In the first of the three, known as Case 1,000, Mr Netanyahu and his wife,Sara, are alleged to have received gifts worth €230,000, including cigars, pink champagne and jewellery, from wealthy friends.

Case 2,000 centres on an allegation that Mr Netanyahu asked the publisher of the Yedioth Aharonoth newspaper for positive coverage in exchange for help in reining in a rival publication, the popular, pro-Netanyahu free newspaper Yisrael Hayom, owned by American casino mogul Sheldon Adelson, a close friend of the prime minister at the time.

Bribery allegations

Case 4,000 is the most serious of the three and the only one involving bribery allegations. It involves claims that Mr Netanyahu, when he also served as communications minister between 2015 and 2017, ensured financial benefits amounting to hundreds of millions of euro for Bezeq, Israel’s largest telecommunications company, which was owned by Shaul Elovitch, in return for favourable coverage for Mr Netanyahu and Sara on the popular news website Walla!, also owned by Mr Elovitch.

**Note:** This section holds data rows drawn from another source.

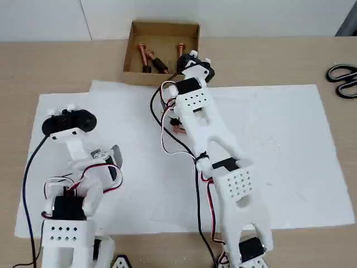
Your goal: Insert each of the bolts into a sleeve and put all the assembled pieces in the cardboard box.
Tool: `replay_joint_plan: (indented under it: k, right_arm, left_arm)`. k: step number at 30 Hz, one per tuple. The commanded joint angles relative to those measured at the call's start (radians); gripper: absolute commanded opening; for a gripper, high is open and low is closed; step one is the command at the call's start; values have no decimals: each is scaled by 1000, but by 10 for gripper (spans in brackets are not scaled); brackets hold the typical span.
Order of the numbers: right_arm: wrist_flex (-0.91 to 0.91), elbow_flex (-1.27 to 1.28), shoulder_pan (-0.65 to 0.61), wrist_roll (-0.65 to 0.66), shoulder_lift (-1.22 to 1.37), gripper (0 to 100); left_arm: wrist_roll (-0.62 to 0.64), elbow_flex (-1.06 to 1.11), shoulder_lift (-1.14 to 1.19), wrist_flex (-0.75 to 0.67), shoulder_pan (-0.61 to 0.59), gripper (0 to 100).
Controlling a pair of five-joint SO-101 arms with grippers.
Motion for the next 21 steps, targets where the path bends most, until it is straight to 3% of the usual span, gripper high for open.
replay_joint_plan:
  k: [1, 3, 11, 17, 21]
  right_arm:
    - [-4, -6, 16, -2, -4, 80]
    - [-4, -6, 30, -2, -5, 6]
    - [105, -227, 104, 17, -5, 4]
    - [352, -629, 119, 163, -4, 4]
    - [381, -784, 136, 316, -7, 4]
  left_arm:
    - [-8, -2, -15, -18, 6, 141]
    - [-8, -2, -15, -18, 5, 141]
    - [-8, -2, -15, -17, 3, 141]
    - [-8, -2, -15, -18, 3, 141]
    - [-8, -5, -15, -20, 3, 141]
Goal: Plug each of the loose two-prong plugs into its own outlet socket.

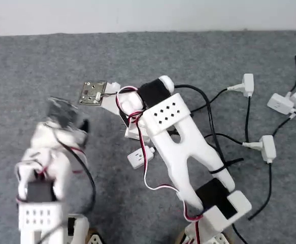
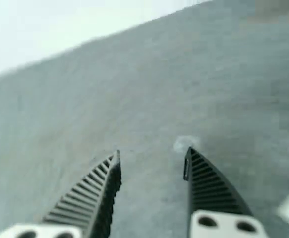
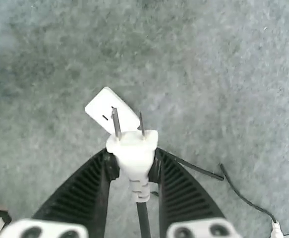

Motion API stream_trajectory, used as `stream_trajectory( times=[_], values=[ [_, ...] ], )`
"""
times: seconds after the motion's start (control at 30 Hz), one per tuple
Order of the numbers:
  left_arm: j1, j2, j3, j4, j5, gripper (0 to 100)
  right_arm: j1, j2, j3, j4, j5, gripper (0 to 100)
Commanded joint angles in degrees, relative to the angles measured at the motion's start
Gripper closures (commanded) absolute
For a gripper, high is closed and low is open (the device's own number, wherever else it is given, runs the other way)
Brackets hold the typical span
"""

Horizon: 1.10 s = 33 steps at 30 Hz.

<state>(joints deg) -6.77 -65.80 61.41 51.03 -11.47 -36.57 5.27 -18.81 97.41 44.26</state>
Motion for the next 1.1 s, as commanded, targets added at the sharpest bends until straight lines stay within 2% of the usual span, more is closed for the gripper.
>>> stream_trajectory(
  times=[0.0,0.1,0.17,0.43,0.6,0.87,1.07],
  values=[
    [13.1,-15.3,-3.12,8.62,-5.01,80,0.84,-4.35,-1.05,1.89,0.35,99.0],
    [20.13,-23.74,-3.12,12.92,-4.92,80,0.75,-5.76,-0.97,2.95,0.26,99.0],
    [22.51,-27.43,-2.59,14.68,-4.84,80,0.48,-7.08,-0.97,4.18,0.26,99.0],
    [22.86,-29.8,3.91,12.75,-4.84,80,-0.84,-12.88,0.09,5.23,-1.93,99.0],
    [22.77,-29.98,4.97,11.25,-4.84,80,-5.67,-15.78,8.18,4.26,-2.37,99.0],
    [22.86,-29.8,3.47,11.69,-4.75,80,-5.14,-19.38,11.78,3.38,-2.9,99.0],
    [22.86,-30.15,8.22,10.81,-4.75,80,-6.37,-22.37,12.04,4.0,-2.99,99.0]
  ],
)
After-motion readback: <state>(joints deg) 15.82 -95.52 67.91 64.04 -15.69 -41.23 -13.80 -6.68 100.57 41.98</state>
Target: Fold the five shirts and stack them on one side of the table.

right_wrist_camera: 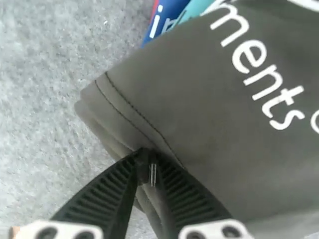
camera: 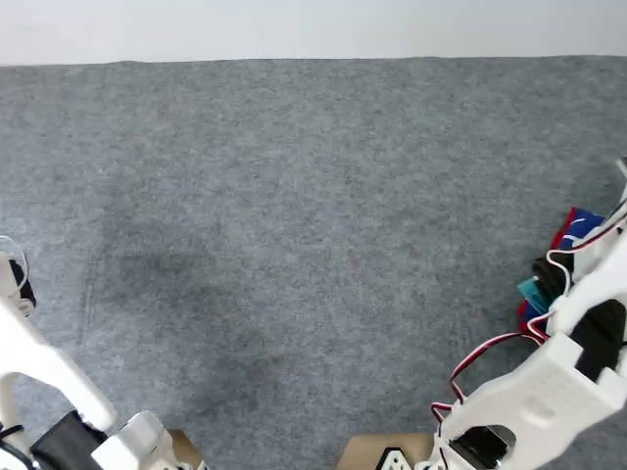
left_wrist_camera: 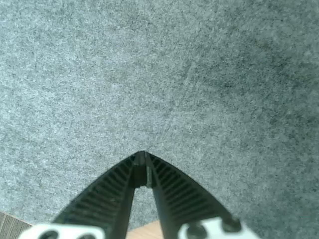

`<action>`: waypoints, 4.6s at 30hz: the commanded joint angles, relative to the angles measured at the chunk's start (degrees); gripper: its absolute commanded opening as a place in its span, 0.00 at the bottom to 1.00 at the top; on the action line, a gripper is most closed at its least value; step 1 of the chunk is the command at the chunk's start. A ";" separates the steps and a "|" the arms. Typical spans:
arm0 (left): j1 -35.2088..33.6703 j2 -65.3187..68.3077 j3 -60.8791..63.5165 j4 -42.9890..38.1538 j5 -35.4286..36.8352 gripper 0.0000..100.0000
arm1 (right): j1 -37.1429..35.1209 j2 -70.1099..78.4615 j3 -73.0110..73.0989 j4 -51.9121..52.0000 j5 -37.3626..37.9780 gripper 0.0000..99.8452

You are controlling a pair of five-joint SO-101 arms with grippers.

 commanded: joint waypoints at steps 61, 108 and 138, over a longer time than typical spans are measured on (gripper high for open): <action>24.09 -28.75 15.34 -2.81 5.10 0.00 | -20.35 -59.65 41.93 -7.60 -16.18 0.01; 48.62 -83.87 85.85 -47.91 16.35 0.00 | -44.18 -125.41 119.21 -41.01 -26.46 0.01; 48.18 -89.23 87.43 -27.60 16.18 0.00 | -28.00 -125.58 119.12 -27.03 -26.29 0.01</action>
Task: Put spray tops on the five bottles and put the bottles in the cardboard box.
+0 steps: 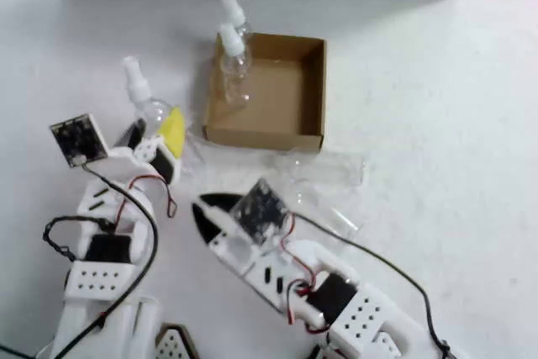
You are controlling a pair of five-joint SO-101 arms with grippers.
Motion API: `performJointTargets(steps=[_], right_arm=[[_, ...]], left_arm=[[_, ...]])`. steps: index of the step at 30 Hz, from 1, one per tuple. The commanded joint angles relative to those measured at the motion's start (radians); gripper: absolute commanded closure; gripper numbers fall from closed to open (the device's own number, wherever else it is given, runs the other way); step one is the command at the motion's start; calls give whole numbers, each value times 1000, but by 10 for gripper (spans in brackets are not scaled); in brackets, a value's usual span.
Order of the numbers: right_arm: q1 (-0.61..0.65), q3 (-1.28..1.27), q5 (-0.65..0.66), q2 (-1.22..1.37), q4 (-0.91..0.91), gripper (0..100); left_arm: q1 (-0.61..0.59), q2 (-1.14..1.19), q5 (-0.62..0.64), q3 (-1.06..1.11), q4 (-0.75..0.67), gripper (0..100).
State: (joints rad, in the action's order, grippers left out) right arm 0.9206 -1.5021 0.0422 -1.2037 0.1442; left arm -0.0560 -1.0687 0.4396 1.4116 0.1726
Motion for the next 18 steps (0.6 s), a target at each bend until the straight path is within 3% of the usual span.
performJointTargets(steps=[1, 4, 18], right_arm=[[67, -94, -11, -15, -294, 982], [81, -129, -9, -7, -372, 982], [77, -135, -9, -5, -326, 982]], left_arm=[[-4, 15, 15, -75, -54, 980], [22, 13, 21, -75, -48, 980], [28, 2, 23, -81, -49, 980]])
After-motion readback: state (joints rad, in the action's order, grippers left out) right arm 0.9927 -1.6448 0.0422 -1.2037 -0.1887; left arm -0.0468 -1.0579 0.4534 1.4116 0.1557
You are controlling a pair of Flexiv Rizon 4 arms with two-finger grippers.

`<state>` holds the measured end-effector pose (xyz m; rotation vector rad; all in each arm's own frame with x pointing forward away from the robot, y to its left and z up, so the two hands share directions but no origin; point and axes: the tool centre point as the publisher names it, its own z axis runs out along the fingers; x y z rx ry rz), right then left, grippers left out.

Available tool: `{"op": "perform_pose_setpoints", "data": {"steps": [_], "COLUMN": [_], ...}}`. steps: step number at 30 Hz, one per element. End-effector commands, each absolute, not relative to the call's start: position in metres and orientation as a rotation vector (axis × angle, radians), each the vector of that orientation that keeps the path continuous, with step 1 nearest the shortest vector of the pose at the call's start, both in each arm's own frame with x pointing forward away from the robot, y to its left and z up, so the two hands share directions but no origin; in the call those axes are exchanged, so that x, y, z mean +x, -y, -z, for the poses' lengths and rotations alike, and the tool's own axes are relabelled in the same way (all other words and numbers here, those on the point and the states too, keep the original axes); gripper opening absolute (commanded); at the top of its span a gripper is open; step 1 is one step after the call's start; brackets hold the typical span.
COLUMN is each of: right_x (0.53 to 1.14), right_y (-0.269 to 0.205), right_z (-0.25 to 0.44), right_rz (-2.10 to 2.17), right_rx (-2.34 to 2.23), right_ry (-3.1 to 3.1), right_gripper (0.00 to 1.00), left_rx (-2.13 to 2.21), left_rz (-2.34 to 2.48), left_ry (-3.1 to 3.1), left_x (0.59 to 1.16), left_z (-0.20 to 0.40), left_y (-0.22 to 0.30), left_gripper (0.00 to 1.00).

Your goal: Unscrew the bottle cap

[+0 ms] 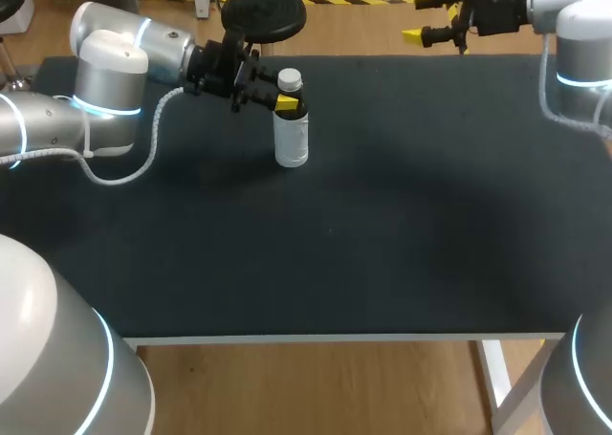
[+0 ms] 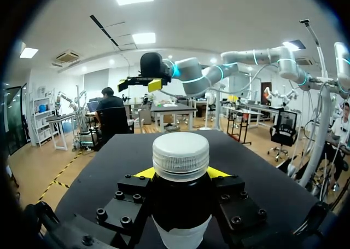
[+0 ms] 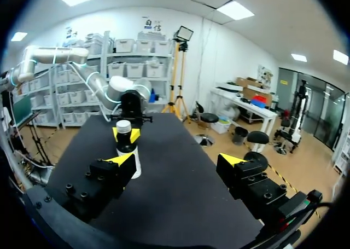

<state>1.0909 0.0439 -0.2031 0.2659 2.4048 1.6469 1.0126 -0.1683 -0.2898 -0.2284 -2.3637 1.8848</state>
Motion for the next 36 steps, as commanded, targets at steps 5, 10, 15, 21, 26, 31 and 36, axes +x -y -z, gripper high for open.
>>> {"op": "perform_pose_setpoints", "data": {"steps": [5,10,15,21,26,31,36], "right_x": [1.1,1.094,1.085,1.074,1.07,1.069,1.069], "right_y": [-0.062,-0.078,-0.093,-0.11,-0.126,-0.143,-0.161], "right_z": [0.215,0.216,0.216,0.215,0.218,0.224,0.23], "right_rz": [-1.84,-1.85,-1.808,-1.778,-1.76,-1.696,-1.64], "right_rx": [-0.107,-0.077,-0.08,-0.103,-0.101,-0.064,-0.04], "right_ry": [-2.711,-2.715,-2.738,-2.758,-2.766,-2.762,-2.768], "right_gripper": [1.0,1.0,1.0,1.0,1.0,1.0,1.0], "left_rx": [-0.234,-0.234,-0.234,-0.234,-0.234,-0.234,-0.234], "left_rz": [-1.882,-1.882,-1.882,-1.882,-1.882,-1.882,-1.882], "left_ry": [2.358,2.358,2.358,2.358,2.358,2.358,2.358], "left_x": [1.015,1.015,1.015,1.015,1.015,1.015,1.015], "left_z": [0.29,0.29,0.29,0.29,0.29,0.29,0.29], "left_y": [0.168,0.168,0.168,0.168,0.168,0.168,0.168], "left_gripper": [0.0,0.0,0.0,0.0,0.0,0.0,0.0]}}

In Israel, bribery charges carry a sentence of up to 10 years in jail and/or a fine. Fraud and breach of trust carry a jail sentence of up to three years.

Mr Netanyahu can continue to serve as prime minister during the trial and will be required to step down only if found guilty and after an appeal process.

Getting to the start of the trial took years and the judicial proceedings are also expected to drag on for at least two more.

The court on Wednesday denied a request by Mr Netanyahu to be absent from Sunday’s opening, saying he must abide by the practice of hearing the charges in person.

‘Alleged criminal’

The run-up to the trial has seen increasing attacks on the judiciary from Netanyahu supporters, prompting the police to increase the security detail for the judges. One minister from Mr Netanyahu’s Likud party this week referred to attorney general Avichai Mandelblit as an “alleged criminal”.

Law professor Yedidia Stern, of the Israel Democracy Institute, says the trial has increased the divisions in society, but Israelis should be proud that even the ruler is subject to the rule of law.

“Netanyahu will show up, like an ordinary citizen, and face three judges who have the authority to rule – in the name of all of us – whether he is innocent or a criminal. That is the unadulterated illustration of equality before the law.”